> **SUPPLIED DATA**:
━━━
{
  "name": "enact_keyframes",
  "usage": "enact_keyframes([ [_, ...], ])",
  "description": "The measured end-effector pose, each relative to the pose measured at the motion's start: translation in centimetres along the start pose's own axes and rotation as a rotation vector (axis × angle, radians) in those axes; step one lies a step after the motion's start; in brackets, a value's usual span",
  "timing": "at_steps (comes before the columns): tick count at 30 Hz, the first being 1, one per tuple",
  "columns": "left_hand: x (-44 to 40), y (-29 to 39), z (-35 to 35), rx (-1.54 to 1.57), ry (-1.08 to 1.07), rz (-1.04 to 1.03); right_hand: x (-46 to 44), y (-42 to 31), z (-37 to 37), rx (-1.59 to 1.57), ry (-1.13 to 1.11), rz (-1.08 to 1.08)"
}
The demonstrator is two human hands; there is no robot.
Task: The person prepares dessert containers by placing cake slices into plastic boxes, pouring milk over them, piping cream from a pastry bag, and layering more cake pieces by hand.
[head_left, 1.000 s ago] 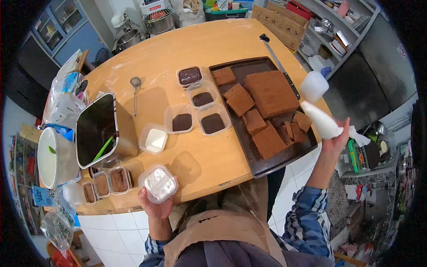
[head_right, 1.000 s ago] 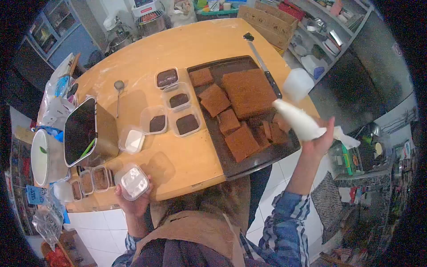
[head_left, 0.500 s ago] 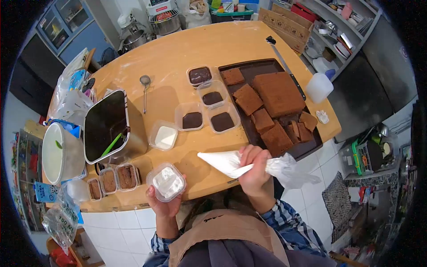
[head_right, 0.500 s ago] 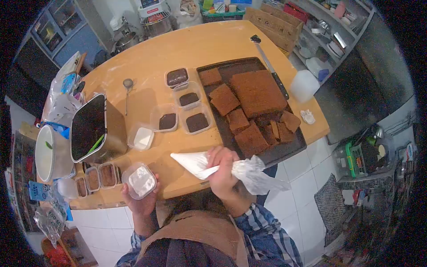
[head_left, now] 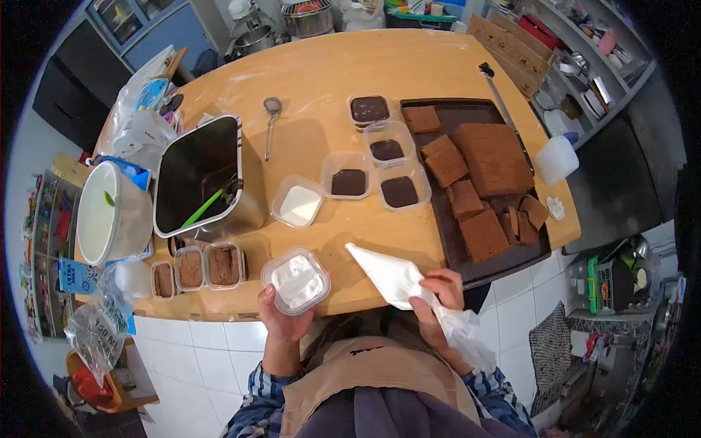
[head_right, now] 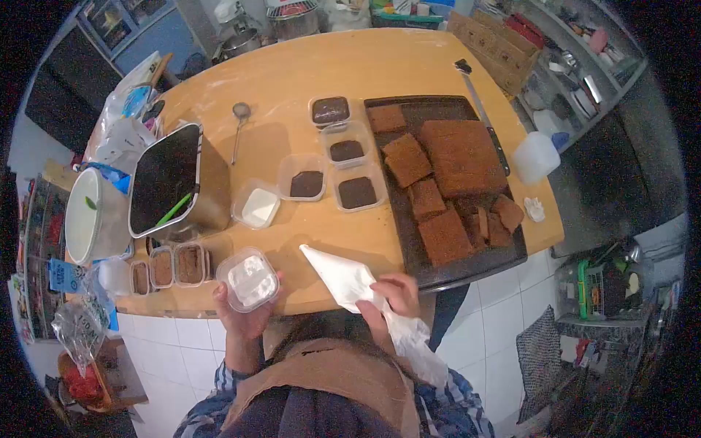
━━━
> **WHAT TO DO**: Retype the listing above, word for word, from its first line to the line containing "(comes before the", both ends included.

> **EXERCISE SOLUTION**:
{
  "name": "enact_keyframes",
  "usage": "enact_keyframes([ [_, ...], ])",
  "description": "The measured end-effector pose, each relative to the pose measured at the motion's start: translation in centimetres along the start pose's own axes and rotation as a rotation vector (axis × angle, radians) in those axes; step one lies a step after the motion's start; in brackets, a value's usual span",
  "timing": "at_steps (comes before the columns): tick count at 30 Hz, the first being 1, one per tuple",

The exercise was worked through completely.